La protéine cible est libérée de la colonne en modifiant les conditions du tampon : modification de la concentration en sel, du pH ou ajout d’un ligand concurrent. La protéine purifiée est collectée en fractions et analysée pour en déterminer la pureté.

6. Contrôle qualité

La protéine purifiée est analysée par SDS-PAGE ou électrophorèse capillaire sur gel (CGE) pour vérifier sa taille et sa pureté. Western blot confirme son identité. La concentration est mesurée à l’aide d’un test de quantification des protéines.

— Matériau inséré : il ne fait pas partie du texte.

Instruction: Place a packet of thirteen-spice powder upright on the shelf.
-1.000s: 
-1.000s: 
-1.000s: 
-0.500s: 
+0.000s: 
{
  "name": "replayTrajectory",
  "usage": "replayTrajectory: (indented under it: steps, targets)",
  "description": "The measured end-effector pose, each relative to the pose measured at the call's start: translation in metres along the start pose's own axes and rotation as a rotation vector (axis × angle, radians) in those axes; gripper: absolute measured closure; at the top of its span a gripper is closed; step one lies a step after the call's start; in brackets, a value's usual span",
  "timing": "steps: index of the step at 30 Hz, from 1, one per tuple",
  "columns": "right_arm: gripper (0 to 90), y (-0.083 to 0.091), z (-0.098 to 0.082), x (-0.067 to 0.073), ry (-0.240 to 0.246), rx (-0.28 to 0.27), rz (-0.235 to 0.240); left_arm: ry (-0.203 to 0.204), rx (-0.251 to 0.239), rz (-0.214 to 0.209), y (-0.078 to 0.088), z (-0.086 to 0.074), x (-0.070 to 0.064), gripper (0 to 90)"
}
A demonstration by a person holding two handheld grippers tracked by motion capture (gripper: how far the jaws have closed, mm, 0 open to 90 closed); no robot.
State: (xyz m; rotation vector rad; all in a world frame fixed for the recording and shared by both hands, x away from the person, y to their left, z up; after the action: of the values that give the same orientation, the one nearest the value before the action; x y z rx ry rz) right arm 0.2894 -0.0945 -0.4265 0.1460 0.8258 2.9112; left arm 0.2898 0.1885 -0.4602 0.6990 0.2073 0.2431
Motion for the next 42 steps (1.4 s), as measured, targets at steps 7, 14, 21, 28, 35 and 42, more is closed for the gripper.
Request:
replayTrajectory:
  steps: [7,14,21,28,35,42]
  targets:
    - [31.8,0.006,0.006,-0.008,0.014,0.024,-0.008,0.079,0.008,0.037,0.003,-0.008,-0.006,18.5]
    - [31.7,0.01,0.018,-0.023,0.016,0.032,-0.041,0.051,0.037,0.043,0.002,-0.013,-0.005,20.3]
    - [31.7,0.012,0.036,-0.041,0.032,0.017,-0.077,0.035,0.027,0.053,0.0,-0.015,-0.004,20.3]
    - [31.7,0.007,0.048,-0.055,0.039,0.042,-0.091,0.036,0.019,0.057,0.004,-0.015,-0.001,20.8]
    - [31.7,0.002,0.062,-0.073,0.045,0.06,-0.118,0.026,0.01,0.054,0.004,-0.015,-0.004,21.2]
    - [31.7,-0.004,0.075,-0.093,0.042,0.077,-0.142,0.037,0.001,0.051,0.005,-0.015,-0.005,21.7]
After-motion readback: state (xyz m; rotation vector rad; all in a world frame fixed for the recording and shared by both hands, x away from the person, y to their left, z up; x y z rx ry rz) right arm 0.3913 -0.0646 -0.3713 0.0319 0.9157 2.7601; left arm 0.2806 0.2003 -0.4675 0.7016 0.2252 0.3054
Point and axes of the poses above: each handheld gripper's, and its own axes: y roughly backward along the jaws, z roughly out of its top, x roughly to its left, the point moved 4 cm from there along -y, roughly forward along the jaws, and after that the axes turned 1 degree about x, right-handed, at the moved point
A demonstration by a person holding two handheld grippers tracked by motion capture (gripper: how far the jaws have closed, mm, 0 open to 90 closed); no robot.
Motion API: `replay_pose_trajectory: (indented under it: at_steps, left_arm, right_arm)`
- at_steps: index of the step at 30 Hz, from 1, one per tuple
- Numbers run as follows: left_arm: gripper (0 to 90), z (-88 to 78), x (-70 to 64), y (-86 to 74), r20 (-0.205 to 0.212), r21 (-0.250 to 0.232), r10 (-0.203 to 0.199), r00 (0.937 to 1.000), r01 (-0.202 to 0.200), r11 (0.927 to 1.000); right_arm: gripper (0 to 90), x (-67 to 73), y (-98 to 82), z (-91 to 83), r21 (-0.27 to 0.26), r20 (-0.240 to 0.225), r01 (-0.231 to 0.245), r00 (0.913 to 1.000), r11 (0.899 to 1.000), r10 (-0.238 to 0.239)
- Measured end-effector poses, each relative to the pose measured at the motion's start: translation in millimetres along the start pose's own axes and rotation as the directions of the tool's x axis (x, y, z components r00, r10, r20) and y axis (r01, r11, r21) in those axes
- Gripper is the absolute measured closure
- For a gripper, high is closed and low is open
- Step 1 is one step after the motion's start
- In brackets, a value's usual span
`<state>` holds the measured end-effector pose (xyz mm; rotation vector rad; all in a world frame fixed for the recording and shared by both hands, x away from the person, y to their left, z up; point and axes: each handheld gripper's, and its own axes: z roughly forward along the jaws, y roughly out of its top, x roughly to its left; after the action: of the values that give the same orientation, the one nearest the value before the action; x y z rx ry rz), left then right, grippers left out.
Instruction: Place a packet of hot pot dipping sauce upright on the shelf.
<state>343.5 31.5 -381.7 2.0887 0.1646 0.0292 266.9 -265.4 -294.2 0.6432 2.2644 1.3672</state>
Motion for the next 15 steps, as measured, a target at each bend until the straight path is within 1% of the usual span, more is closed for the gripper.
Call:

Protocole pratique d’extraction de protéines et de purification His-Tag

Récoltez les cellules (1 × 10⁷ cellules de mammifères ou 50 mL de culture bactérienne) par centrifugation à 500 × g pendant 5 minutes. Laver le culot avec du PBS glacé. Remettre en suspension dans 500 µL de tampon de lyse RIPA (50 mM Tris-HCl pH 7,4, 150 mM NaCl, 1 % Triton X-100, 0,5 % désoxycholate de sodium, 0,1 % SDS) fraîchement complété avec 1 × cocktail d’inhibiteurs de protéase et 1 mM PMSF. Pour les cellules bactériennes exprimant une protéine marquée His, utilisez un tampon de lyse dénaturant (urée 8 M, NaH2PO4 100 mM, Tris-HCl 10 mM pH 8,0) ou un tampon natif (NaH2PO4 50 mM, NaCl 300 mM, imidazole 10 mM pH 8,0). Lyser les cellules par sonication sur glace : 3 impulsions de 15 secondes à 30 % d’amplitude avec des intervalles de refroidissement de 30 secondes. Centrifuger à 15 000 × g pendant 30 minutes à 4°C et récupérer le surnageant. Équilibrer 1 mL de résine d’agarose Ni-NTA dans une colonne gravitationnelle avec 10 volumes de colonne de tampon de liaison. Appliquer le lysat clarifié et recueillir le flux. Laver avec 10 volumes de colonne de tampon de lavage (tampon de liaison avec 20 à 50 mM d’imidazole). Éluer la protéine marquée His dans des fractions de 5 × 1 mL à l’aide d’un tampon d’élution (tampon de liaison avec 250 mM d’imidazole). Analyser 20 µL de chaque fraction (lysat, flux continu, lavage, élutions) par SDS-PAGE à 12 %. Colorer avec du bleu de Coomassie pour visualiser la protéine cible : une seule bande au poids moléculaire attendu dans les fractions d’élution indique une purification réussie. Pour une pureté plus élevée, regrouper les fractions d’élution et exécuter sur une colonne de chromatographie d’exclusion de taille (Superdex 200) équilibrée avec un tampon de stockage (Tris-HCl 50 mM pH 7,4, NaCl 150 mM, 10 % de glycérol).

Application du monde réel

Une kinase humaine marquée 6 × His (MAPK14/p38α, 41 kDa) est exprimée dans E. coli BL21 (DE3) avec une induction d’IPTG 0,5 mM pendant 4 heures à 30°C. Après purification du Ni-NTA, SDS-PAGE montre une bande importante de 41 kDa dans les fractions d’élution avec une pureté > 90 %. La protéine est concentrée à 5 mg/mL, surgelée dans de l’azote liquide et conserve > 80 % de l’activité kinase dans un test de phosphorylation.